Spaces: Building community and leaving no one behind
In village Stary Bohorodchany we had more to learn and see on space and place. We met with the recipients of the cash assistance that League of Strong provides in this village. Persons with disabilities in the first group, which in Ukraine means those categorised with disabilities that make working unlikely, are eligible for cash assistance ranging from 100€ to 300€ (in every 12-month period) depending on the system of cash assistance provided by our partners. We met them in the local town administrative building, where we continued our meeting in a small room downstairs after a bombing alert was announced. Interestingly, in the photo taken, hidden in the space behind us were empty shells that the locals collect as souvenirs of the gains in the war.

In each oblast we also provided bicycles to social workers, saving them time to visit the 20-25 clients they reach in their work. In the photo above we see social workers, Palyvoda Oksana and Oliynyk Svitlana, from Bohorodchanskyi Territorial Center of Social Services. These bicycles were very welcomed across the project by social workers, taking them places they need to go, faster and more safely than walking.

Another interesting finding was discovered in another space that the Empower project created. As part of the work transport is provided to people to and from their homes, or local village pick up point, to their medical appointments. Many of the users are attending haemodialysis, for example. The 3 hours there and three hours back commute is cut down to 60 or 90 minutes for most users. Given the beneficiaries health status this also makes a considerable impact on their energy levels.
But a wonderful, and unexpected thing also happened in the spaces that were created inside the vehicle. Users reported that a peer support group had emerged! As they spend time together in the bus, they chat, share their stories and worries and happinesses with each other, and in so doing had created their own self-help group, strengthening and building their own mental health resilience. In those shared spaces comes a wonderful result! One women also told us that she felt more independent and less reliant on her husband of several decades and gave us a good laugh about independent women!

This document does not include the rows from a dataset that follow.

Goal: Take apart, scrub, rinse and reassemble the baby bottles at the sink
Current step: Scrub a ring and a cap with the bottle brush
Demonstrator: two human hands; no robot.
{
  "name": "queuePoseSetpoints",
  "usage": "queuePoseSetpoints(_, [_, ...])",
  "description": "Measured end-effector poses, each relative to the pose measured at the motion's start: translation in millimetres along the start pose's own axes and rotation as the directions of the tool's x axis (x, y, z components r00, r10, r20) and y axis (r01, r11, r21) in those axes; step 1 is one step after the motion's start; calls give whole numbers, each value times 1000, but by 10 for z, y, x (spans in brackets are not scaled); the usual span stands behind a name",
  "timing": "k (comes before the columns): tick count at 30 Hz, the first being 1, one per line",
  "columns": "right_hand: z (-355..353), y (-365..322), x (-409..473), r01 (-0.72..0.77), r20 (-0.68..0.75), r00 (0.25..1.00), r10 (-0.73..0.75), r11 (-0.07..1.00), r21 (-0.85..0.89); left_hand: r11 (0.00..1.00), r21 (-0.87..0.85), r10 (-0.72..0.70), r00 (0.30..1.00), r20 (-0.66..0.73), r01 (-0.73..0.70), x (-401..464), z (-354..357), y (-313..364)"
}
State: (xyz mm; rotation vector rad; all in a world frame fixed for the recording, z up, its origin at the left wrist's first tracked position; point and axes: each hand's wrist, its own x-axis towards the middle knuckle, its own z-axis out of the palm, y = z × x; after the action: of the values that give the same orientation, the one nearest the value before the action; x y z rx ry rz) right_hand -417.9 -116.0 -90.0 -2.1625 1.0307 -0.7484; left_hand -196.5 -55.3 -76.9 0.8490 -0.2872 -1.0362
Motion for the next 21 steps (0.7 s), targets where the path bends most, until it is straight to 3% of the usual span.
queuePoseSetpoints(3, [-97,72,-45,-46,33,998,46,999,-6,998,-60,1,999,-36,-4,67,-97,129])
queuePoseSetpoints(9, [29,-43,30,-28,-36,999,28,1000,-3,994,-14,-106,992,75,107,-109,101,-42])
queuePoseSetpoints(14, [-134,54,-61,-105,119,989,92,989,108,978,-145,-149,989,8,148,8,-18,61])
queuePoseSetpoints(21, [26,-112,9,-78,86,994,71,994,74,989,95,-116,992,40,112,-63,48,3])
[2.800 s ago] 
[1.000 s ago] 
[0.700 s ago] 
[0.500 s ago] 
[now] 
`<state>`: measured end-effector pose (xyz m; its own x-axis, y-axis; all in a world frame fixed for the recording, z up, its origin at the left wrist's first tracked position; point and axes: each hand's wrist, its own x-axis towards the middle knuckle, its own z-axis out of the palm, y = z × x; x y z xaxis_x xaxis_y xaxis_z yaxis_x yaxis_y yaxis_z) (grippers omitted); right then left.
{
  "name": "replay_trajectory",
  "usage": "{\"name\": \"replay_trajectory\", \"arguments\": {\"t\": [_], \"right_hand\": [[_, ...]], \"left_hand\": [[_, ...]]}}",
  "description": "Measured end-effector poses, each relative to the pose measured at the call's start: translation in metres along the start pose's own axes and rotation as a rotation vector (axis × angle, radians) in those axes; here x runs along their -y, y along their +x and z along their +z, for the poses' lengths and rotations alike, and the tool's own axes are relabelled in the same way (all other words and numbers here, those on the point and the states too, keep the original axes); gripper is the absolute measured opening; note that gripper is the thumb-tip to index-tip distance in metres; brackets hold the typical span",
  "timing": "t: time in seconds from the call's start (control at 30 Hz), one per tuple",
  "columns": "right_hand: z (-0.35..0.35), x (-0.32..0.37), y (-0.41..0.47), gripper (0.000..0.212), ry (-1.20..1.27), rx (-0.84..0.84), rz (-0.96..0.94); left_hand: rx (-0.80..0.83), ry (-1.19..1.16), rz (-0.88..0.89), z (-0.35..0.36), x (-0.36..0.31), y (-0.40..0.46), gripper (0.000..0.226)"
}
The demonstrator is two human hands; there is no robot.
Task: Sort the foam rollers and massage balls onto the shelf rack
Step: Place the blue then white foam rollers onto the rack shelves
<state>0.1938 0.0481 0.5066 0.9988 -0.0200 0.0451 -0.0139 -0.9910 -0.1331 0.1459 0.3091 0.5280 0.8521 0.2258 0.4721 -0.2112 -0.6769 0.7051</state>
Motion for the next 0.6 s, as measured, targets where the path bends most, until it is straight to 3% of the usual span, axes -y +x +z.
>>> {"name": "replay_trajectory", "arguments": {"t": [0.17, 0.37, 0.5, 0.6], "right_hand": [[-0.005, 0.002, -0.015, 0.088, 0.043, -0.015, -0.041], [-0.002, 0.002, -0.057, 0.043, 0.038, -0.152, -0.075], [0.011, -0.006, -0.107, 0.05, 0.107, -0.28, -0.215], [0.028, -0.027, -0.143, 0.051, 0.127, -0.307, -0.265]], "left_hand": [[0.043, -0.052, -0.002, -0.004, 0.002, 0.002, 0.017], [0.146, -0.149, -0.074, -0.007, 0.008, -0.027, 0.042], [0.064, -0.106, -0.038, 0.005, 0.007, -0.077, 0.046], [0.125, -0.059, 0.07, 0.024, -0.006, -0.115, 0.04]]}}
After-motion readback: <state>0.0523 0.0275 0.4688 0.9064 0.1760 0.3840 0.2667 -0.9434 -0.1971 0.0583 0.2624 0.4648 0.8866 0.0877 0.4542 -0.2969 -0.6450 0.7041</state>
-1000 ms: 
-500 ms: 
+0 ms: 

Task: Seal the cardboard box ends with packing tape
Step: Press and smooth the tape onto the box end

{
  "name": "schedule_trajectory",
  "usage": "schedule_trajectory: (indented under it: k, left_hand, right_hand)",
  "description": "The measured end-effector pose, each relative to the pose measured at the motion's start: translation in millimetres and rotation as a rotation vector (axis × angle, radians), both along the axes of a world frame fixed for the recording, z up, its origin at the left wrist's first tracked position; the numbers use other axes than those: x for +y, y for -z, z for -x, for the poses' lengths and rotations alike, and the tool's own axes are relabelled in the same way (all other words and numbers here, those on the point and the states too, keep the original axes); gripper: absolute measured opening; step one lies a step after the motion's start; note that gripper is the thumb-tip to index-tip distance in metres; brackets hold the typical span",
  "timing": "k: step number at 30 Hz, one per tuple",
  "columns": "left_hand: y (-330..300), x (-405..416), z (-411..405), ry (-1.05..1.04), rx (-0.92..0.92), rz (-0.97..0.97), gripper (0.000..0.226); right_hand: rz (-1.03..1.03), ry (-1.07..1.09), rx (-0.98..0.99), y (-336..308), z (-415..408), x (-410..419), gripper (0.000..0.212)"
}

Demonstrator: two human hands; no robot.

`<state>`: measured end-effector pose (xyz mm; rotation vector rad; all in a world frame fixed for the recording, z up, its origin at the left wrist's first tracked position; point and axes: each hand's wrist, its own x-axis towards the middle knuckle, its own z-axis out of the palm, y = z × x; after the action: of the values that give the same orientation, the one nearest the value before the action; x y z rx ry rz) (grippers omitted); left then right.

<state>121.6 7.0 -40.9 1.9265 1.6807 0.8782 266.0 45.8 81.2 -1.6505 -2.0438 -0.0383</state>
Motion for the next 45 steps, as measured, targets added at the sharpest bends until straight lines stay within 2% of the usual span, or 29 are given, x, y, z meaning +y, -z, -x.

There are many more activities, space, spaces and places that we saw, and it was inspiring to see the work being done by local teams at League of the Strong and National Association of Persons with Disabilities, but one lingering thought remains for me. Too often we saw Ukrainian flags at gravesites of soldiers who have died fighting.
As we drove, there were too many cavalcades of funerals, and we stopped and waited in silence while they pass. Too many people told stories of loss, of worry and of pain. Although many are young men, I also met an older man who had recently been demilitarised after two years. He is still contributing through working on disability rights. I am left with a sense that in this place, in Ukraine, we find resilient people, people with a strong sense of place, and people who projects like Empower to continue to give, build and support.